Each line of the data that includes "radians" must be copied.

*** Opening of Record extracts ***

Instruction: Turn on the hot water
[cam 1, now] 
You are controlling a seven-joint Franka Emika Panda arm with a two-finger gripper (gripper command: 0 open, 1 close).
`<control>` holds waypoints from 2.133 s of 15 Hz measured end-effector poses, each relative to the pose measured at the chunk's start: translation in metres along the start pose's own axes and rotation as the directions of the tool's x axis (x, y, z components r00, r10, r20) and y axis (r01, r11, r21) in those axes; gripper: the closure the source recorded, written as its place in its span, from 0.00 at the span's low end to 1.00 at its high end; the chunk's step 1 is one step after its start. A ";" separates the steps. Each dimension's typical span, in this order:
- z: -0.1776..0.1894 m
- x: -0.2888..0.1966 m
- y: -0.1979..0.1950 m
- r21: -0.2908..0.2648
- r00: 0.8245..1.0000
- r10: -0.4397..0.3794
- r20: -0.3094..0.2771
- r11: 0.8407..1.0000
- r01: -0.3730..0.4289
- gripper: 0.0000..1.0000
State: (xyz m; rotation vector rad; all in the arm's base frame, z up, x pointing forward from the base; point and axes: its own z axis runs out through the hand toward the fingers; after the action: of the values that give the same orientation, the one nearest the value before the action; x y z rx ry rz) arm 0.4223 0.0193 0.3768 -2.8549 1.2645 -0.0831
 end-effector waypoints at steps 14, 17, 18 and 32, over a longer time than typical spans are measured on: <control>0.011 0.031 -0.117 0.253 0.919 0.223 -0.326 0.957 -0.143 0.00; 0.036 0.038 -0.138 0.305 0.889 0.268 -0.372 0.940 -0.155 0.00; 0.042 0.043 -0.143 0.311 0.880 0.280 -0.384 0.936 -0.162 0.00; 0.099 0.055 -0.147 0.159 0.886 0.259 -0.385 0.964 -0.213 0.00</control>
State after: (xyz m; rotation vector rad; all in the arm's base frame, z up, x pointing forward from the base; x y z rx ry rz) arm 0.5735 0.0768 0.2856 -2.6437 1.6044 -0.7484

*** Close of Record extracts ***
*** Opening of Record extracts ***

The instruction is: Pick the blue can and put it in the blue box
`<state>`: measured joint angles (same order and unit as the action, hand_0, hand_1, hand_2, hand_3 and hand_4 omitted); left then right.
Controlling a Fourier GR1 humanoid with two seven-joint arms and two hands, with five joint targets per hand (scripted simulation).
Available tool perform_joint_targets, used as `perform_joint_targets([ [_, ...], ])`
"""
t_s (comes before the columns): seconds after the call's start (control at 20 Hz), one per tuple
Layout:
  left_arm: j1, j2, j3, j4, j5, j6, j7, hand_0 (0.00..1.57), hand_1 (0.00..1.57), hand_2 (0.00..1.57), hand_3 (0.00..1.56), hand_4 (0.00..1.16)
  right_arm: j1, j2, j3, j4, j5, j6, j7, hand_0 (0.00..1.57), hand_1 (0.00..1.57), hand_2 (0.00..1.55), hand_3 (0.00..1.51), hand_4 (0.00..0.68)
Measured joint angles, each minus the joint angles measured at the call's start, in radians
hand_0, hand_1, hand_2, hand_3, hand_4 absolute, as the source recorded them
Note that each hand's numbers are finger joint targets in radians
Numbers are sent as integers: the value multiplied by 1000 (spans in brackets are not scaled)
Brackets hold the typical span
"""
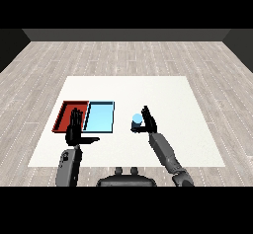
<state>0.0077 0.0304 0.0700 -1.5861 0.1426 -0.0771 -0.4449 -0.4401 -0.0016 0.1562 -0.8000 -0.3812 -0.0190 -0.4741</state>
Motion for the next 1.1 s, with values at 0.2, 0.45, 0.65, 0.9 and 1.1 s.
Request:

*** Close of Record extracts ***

→ **Solution to the exercise**:
Measured joint angles, each minus the joint angles measured at the call's start, in radians
Note that each hand's numbers are finger joint targets in radians

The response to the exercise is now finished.